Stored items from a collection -
------------

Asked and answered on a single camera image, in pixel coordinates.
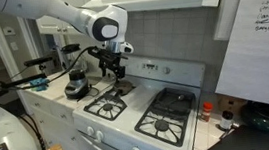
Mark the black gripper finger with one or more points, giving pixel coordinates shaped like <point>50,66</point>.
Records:
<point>120,72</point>
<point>103,71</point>

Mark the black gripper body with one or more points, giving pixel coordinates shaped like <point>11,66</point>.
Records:
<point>107,59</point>

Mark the dark metal baking tray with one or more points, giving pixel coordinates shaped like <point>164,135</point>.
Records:
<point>165,96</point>

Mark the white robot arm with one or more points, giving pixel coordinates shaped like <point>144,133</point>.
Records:
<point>108,26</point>

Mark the small dark frying pan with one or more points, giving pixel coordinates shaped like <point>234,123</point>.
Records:
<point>122,87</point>

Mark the black blender base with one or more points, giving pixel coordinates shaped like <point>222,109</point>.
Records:
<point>77,88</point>

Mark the black left burner grate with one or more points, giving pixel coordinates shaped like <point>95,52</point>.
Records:
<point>109,105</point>

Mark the black burner grate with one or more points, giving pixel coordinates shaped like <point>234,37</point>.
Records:
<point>164,126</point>
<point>109,105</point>

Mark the white gas stove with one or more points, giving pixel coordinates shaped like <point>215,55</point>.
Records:
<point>149,76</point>

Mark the blue sponge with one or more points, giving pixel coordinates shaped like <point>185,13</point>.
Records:
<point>39,84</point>

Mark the silver metal spoon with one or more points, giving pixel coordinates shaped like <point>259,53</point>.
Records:
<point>181,97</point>

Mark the black right burner grate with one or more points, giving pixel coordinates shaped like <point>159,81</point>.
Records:
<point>164,126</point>

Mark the red cap spice bottle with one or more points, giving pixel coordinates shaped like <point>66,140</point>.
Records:
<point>207,108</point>

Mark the dark supplement bottle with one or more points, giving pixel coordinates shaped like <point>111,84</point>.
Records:
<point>226,120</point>

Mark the white paper sheet with writing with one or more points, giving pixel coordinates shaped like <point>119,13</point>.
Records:
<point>245,70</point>

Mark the black laptop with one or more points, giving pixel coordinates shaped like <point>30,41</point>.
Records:
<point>243,138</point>

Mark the dark green bowl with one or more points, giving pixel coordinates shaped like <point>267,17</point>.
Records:
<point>256,115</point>

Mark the black camera on stand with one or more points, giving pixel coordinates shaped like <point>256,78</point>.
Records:
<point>38,61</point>

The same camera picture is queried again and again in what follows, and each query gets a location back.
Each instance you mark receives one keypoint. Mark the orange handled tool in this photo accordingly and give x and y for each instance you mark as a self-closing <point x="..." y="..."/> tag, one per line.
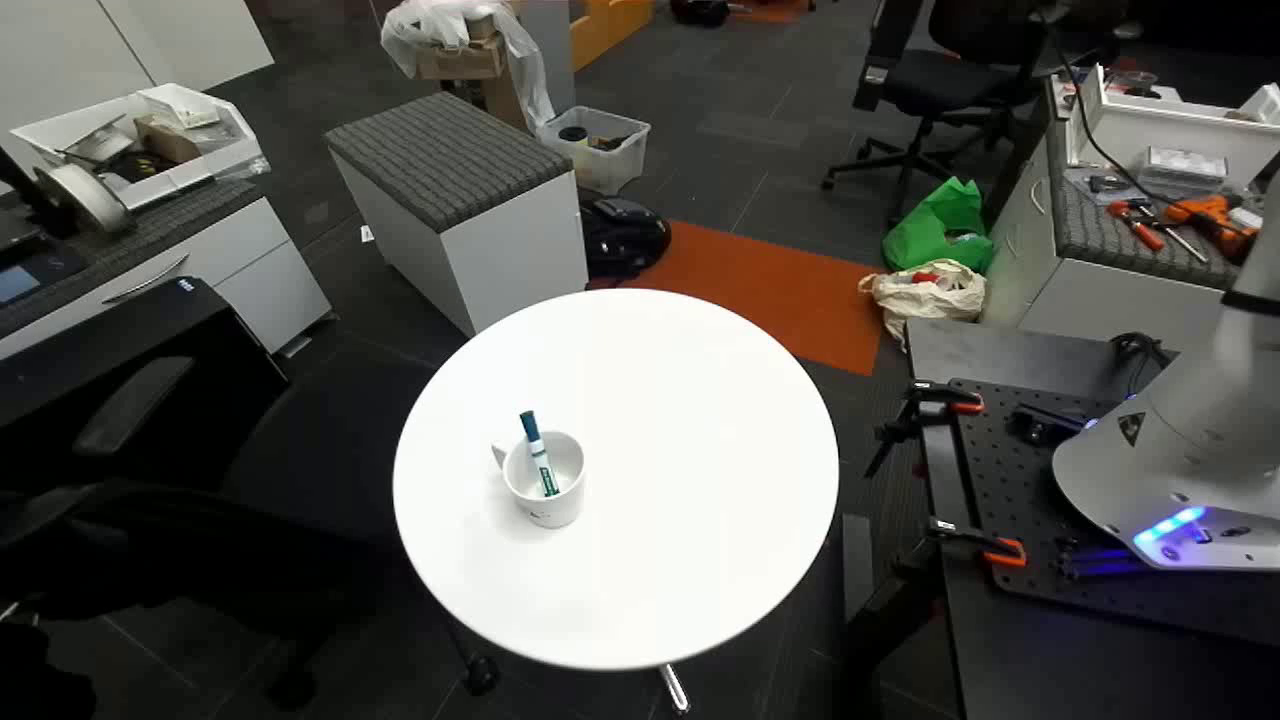
<point x="1205" y="212"/>

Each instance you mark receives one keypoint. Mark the black office chair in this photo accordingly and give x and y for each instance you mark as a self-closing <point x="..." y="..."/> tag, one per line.
<point x="947" y="60"/>
<point x="161" y="455"/>

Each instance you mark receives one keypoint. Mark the green plastic bag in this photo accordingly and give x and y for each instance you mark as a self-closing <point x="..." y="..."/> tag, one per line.
<point x="947" y="225"/>

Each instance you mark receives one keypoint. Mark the orange black clamp far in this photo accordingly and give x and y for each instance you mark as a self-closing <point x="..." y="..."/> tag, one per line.
<point x="921" y="405"/>

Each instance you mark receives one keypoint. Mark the roll of white tape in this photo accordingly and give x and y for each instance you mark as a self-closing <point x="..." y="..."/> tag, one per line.
<point x="86" y="197"/>

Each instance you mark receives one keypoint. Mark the black office chair near left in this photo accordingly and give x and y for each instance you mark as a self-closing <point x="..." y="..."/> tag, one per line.
<point x="161" y="455"/>

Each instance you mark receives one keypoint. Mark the white plastic bin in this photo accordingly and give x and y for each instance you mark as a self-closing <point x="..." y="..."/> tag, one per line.
<point x="605" y="150"/>

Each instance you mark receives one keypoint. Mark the orange black clamp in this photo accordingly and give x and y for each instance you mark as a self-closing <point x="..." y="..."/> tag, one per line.
<point x="921" y="405"/>
<point x="994" y="550"/>

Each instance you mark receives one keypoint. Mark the black perforated mounting board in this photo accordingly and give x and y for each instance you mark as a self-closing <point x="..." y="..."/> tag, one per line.
<point x="1070" y="561"/>

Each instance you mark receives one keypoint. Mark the white printed shopping bag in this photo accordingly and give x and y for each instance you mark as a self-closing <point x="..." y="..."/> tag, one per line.
<point x="937" y="291"/>

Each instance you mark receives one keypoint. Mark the orange floor mat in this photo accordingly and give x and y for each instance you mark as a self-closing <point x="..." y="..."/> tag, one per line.
<point x="811" y="301"/>

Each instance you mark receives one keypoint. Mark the black bag on floor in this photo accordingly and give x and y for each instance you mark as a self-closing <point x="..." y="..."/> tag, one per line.
<point x="621" y="237"/>

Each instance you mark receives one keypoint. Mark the black office chair far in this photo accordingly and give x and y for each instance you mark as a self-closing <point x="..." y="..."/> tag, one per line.
<point x="947" y="60"/>

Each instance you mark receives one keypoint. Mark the orange black clamp near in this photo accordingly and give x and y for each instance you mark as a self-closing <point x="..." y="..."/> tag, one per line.
<point x="994" y="550"/>

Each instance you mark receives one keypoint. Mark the white cabinet with tools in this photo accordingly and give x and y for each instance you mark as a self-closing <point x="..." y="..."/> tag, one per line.
<point x="1067" y="264"/>

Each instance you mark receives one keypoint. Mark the teal and white marker pen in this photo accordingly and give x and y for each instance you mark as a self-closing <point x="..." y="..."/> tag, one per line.
<point x="539" y="449"/>

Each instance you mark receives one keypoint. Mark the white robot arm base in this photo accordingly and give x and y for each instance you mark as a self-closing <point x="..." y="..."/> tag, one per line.
<point x="1187" y="474"/>

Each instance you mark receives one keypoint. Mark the white desk with drawers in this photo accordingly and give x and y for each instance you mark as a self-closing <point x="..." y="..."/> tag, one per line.
<point x="220" y="235"/>

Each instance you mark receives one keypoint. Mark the white ceramic mug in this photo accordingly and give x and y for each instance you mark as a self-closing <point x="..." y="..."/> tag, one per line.
<point x="519" y="478"/>

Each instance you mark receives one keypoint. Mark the white plastic bag on box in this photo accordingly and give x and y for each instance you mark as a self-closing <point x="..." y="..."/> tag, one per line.
<point x="474" y="51"/>

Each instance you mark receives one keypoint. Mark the white tray with clutter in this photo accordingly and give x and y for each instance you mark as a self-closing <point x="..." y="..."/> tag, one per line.
<point x="151" y="144"/>

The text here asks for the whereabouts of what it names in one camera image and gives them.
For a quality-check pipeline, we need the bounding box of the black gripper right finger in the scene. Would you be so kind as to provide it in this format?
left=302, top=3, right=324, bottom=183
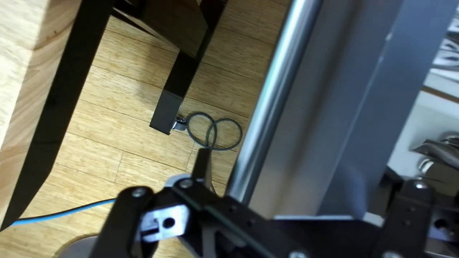
left=371, top=169, right=459, bottom=258

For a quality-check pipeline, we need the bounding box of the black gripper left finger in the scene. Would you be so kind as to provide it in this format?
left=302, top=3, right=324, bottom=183
left=89, top=147, right=268, bottom=258

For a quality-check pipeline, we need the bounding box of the dark grey kitchen drawer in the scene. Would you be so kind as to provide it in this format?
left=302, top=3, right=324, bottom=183
left=245, top=0, right=457, bottom=219

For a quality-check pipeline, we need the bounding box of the steel drawer handle bar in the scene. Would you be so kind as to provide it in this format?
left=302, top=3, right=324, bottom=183
left=225, top=0, right=324, bottom=205

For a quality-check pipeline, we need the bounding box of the black cart leg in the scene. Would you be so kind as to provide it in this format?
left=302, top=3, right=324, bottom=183
left=114, top=0, right=228, bottom=135

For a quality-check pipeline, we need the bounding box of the blue floor cable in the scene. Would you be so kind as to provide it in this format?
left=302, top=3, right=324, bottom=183
left=11, top=198, right=119, bottom=226

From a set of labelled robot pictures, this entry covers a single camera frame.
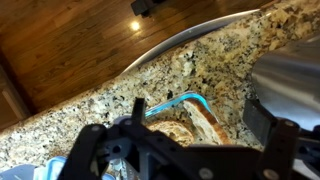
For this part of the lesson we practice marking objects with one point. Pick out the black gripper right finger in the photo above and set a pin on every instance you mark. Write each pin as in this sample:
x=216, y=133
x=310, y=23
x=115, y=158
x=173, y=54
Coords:
x=259, y=120

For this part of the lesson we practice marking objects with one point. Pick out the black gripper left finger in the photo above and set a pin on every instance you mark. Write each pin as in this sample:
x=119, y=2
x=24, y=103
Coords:
x=138, y=113

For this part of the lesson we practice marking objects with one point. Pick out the bread slice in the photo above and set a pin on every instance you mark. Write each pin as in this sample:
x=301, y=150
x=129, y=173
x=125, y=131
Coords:
x=206, y=124
x=174, y=130

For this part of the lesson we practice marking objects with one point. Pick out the stainless steel toaster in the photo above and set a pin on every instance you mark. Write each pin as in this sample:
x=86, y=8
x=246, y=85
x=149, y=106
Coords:
x=287, y=81

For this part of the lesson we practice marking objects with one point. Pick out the flat bread slice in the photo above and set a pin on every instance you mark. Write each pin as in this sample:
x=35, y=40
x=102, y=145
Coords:
x=174, y=130

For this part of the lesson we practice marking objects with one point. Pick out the clear glass container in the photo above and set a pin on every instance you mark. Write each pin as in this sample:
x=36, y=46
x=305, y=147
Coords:
x=173, y=110

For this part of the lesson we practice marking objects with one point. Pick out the blue container lid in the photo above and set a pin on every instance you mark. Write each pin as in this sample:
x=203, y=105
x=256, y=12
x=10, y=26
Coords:
x=53, y=168

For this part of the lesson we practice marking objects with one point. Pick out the stainless steel sink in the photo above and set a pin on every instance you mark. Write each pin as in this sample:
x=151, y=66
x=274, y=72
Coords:
x=21, y=172

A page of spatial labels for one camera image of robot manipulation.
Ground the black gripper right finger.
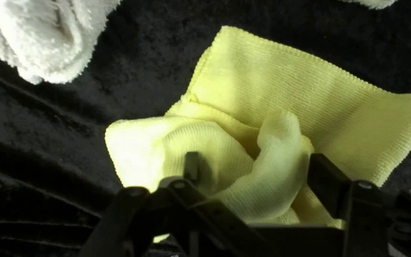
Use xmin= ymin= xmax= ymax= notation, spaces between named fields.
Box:
xmin=307 ymin=153 xmax=352 ymax=227

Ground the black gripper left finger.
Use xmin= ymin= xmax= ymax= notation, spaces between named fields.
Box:
xmin=183 ymin=151 xmax=202 ymax=185

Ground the yellow-green towel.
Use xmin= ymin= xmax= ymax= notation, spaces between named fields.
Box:
xmin=105 ymin=25 xmax=411 ymax=225

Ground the white towel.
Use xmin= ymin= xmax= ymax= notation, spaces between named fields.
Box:
xmin=0 ymin=0 xmax=123 ymax=84

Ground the black velvet table cloth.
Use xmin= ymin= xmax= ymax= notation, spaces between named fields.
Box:
xmin=0 ymin=0 xmax=411 ymax=257

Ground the pale yellow cloth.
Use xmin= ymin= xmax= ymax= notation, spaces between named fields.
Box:
xmin=343 ymin=0 xmax=397 ymax=10

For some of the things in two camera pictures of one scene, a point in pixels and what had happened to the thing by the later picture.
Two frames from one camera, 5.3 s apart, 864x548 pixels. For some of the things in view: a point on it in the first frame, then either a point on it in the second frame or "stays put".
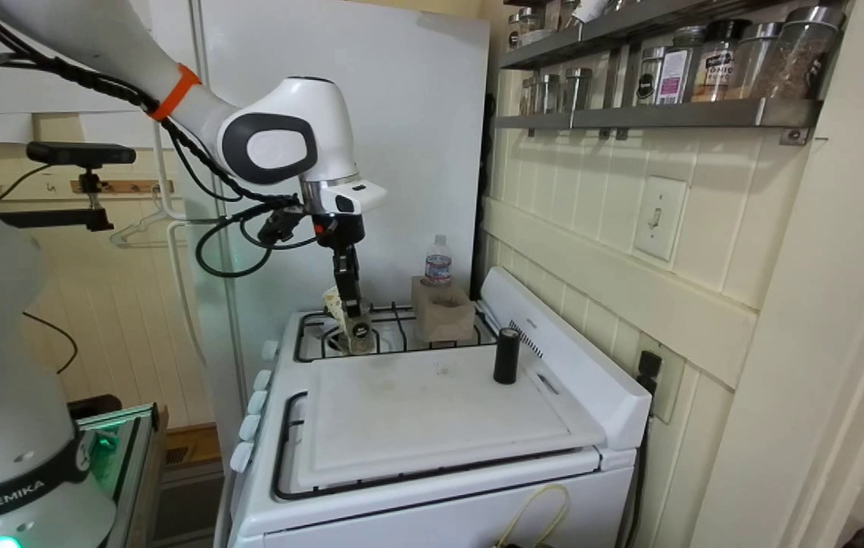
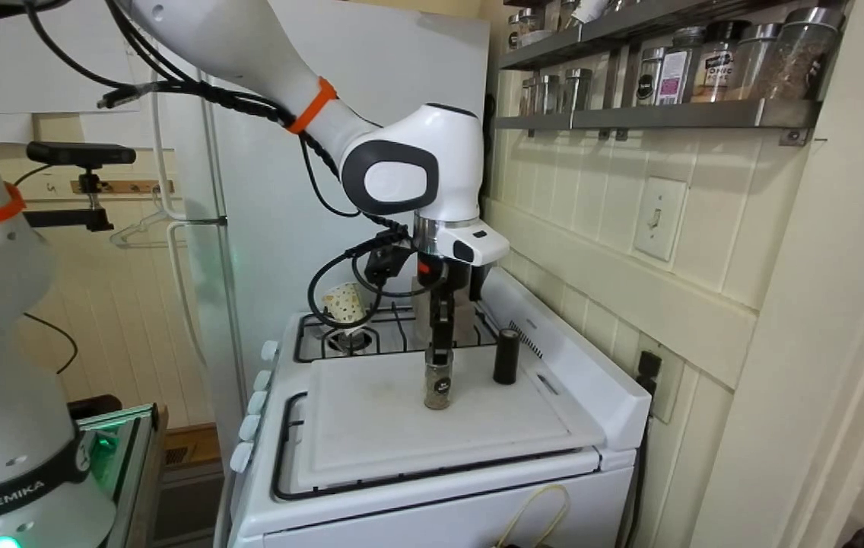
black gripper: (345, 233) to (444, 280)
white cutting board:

------------

WORK REQUIRED -
The reply should hold the lines from the top of the records through the line containing "Mark the black gripper body", reproduced exactly, and no pictures.

PROBLEM SOLUTION -
Asked and answered on a single camera image, in pixel coordinates.
Mark the black gripper finger with one or more points, giving pixel coordinates shaped like <point>50,66</point>.
Records:
<point>120,72</point>
<point>103,71</point>

Mark the black gripper body with one or more points, giving pixel coordinates shaped like <point>11,66</point>.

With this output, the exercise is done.